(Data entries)
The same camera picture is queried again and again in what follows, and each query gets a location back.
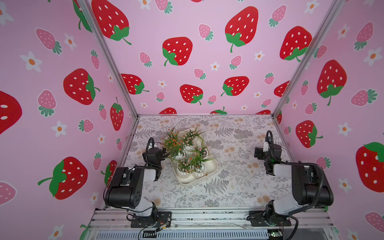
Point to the white rectangular storage tray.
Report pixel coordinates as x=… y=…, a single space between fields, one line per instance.
x=190 y=156

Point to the orange flower potted plant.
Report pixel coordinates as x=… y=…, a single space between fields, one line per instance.
x=174 y=144

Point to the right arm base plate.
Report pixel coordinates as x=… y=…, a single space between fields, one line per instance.
x=264 y=219

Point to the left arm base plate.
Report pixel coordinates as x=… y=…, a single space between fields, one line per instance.
x=156 y=219

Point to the pink potted plant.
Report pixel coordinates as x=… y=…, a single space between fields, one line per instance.
x=184 y=168

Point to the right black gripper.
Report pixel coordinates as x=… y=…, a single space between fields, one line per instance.
x=259 y=153

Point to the aluminium front rail frame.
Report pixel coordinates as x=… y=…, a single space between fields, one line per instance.
x=211 y=224

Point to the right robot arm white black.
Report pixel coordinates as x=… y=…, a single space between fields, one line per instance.
x=310 y=187

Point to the pink flower plant pot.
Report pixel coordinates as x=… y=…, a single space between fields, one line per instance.
x=192 y=140

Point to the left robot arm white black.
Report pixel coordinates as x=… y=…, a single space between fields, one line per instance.
x=125 y=190

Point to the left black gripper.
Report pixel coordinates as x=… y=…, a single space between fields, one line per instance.
x=162 y=154

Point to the grass potted plant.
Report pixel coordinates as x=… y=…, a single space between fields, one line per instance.
x=199 y=168

Instructions for the task: Gather each line of the records holding the string "left".

Task output:
Point to the left arm base plate.
Point to the left robot arm white black.
Point to the left black gripper.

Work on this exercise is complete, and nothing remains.